Rather than go off by myself, I followed the other teachers.  An Italian colleague had gone ahead, found a restaurant, and gotten the owner to open up another room for the group of us.  We sat in this small room, the owner pulling the wine from a shelf right there on the wall behind my chair.  He took orders, walked outside and around the corner to the kitchen where his wife was, returned later with many plates of cacio e pepe -- a Rome specialty my colleagues told me.  It's not as good anywhere else, and now we're close to Rome, so it will be excellent here, they told me.

At 2:45pm, we were on secondi piati, and still minutes away from dolce.  The director sent a message to the students saying to postpone ETD to 3:15pm.
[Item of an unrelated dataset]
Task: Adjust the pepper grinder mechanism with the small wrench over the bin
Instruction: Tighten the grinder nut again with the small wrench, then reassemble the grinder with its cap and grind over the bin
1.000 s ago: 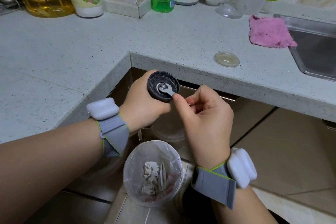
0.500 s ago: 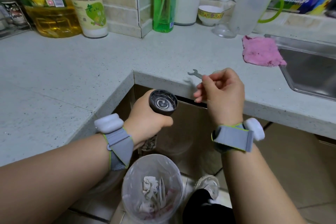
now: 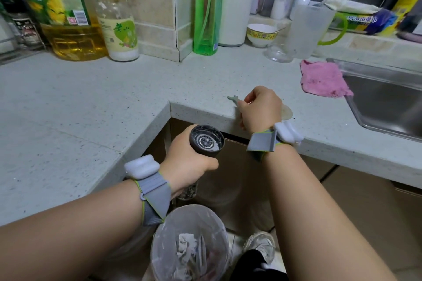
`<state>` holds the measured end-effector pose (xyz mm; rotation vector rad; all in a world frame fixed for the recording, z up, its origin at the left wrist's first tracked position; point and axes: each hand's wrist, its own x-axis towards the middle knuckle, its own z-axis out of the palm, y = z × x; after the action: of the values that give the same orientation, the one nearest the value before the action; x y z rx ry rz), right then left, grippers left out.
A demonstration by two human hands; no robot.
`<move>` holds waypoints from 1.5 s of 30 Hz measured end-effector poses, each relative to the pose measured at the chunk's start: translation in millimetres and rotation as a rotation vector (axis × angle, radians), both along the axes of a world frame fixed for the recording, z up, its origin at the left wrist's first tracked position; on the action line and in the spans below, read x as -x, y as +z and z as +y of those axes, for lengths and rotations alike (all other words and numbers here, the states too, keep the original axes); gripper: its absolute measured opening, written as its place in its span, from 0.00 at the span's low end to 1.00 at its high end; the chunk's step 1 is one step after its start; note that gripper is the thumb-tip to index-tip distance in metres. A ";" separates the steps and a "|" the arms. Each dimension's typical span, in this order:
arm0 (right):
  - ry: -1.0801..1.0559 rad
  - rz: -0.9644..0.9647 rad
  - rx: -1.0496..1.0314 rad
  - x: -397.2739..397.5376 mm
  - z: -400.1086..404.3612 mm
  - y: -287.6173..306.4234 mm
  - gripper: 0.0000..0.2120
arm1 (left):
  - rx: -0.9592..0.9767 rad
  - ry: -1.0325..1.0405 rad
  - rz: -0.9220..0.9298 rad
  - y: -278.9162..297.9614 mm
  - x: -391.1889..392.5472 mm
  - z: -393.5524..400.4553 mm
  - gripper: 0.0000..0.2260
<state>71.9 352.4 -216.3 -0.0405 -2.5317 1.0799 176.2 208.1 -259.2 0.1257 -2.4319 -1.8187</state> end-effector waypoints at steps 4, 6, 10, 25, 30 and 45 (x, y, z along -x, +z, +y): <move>-0.045 -0.049 -0.102 3.8 -3.7 0.0 0.06 | 0.006 0.003 0.000 1.0 0.2 0.5 0.23; -0.047 -0.066 -0.114 3.9 -2.9 1.1 0.06 | 0.015 0.003 -0.006 1.1 -0.1 1.4 0.23; 0.006 -0.039 -0.141 -7.3 -2.4 1.1 0.10 | 0.029 0.003 -0.012 0.8 -0.4 2.2 0.23; 0.089 -0.009 -0.240 -8.6 30.7 21.9 0.21 | 0.001 -0.007 -0.035 5.7 -1.1 1.4 0.23; -0.225 -0.152 -0.525 -7.8 70.8 12.0 0.28 | 0.022 -0.013 -0.032 4.7 -1.0 2.6 0.22; 0.600 -0.195 0.679 -94.7 23.7 -20.9 0.18 | 0.109 -0.065 -0.067 3.8 -5.1 5.6 0.23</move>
<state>166.6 376.1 -237.1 0.4761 -2.2503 2.2216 181.2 213.6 -255.4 0.1023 -2.6038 -1.7296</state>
The next evening for dinner, we ate finely sliced meat -- I am inept here in describing the food as an Italian or food connoisseur would.  There were potatoes and prociutto and caprese and melanzane and this melt-in-your-mouth meat.  There was wine and a chocolate cake that hid warm gushing chocolate in the middle.  There was the after-dinner drink.  Then the coffee.

Food is everything.  There is no embarrassment about eating or talk about being hungry really.  It's just time to eat and to eat well often.  There is a pride in the food and in sharing one's dish.  It's quite beautiful.
-----------------------------------------

At home we eat turkey bacon and turkey sausage: here we eat sausage and porcetta.
At home we drink tea: here we drink tea, cappuccino, latte macchiato (warm milk with a drop of espresso), espresso/cafe.
At home, I'll eat Kind bars and saltines and Trader Joe's dried fruit and Arnold Palmer for lunch: here I eat leftover pasta and salads.
At home, we eat Joe's O's (i.e. Trader Joe's cheerios) for breakfast unless Daniel's cooked for us: I've traded Joe's O's for Noi Voi's Honey Loops (store brand at Emme Piu), and everyone other than Connor and me eats Daniel's cooked breakfasts.  Or, on a special day, we grab croissants (the typical Italian breakfast).

---------------------------------------

Mary has been experimenting with her baking and cooking.  She began in September with her cupcakes.  This past week she made stuffed zucchini and pasta for dinner and biscotti for dessert.

-------------------------------------

I wonder, Will the kids want to change our Waltham Christmas Eve dinner tradition from the Chateau when we return?